Exercise goal: Which of the lines below mention the word "white"? Pull each one out.

Task material:
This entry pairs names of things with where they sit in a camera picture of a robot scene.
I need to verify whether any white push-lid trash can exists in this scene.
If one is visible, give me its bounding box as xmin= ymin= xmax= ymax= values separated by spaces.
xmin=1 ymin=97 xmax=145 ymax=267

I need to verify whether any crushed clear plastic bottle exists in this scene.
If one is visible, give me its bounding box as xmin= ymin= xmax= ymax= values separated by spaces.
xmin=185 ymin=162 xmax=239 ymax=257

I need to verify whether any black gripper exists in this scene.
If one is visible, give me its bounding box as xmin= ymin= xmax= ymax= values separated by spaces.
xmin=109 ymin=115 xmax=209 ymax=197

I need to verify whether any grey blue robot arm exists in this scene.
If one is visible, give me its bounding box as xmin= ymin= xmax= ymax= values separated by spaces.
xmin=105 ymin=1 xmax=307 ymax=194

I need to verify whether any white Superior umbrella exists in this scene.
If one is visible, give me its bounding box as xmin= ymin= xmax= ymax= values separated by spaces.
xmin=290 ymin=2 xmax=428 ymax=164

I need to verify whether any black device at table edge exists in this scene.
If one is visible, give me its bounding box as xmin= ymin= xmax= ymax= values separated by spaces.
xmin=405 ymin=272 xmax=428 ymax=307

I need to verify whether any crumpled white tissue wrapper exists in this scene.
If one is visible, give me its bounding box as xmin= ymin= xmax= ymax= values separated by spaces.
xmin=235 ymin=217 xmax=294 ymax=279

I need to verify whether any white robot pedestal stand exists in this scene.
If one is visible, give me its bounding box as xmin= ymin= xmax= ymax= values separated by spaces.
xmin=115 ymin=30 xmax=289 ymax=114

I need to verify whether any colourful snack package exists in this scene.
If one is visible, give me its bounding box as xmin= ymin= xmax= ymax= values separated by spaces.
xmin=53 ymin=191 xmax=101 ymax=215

Answer box:
I need to verify whether any white push-lid trash can exists in this scene.
I need to verify whether any white Superior umbrella exists in this scene.
I need to verify whether any crumpled white tissue wrapper exists in this scene.
I need to verify whether any white robot pedestal stand exists in this scene.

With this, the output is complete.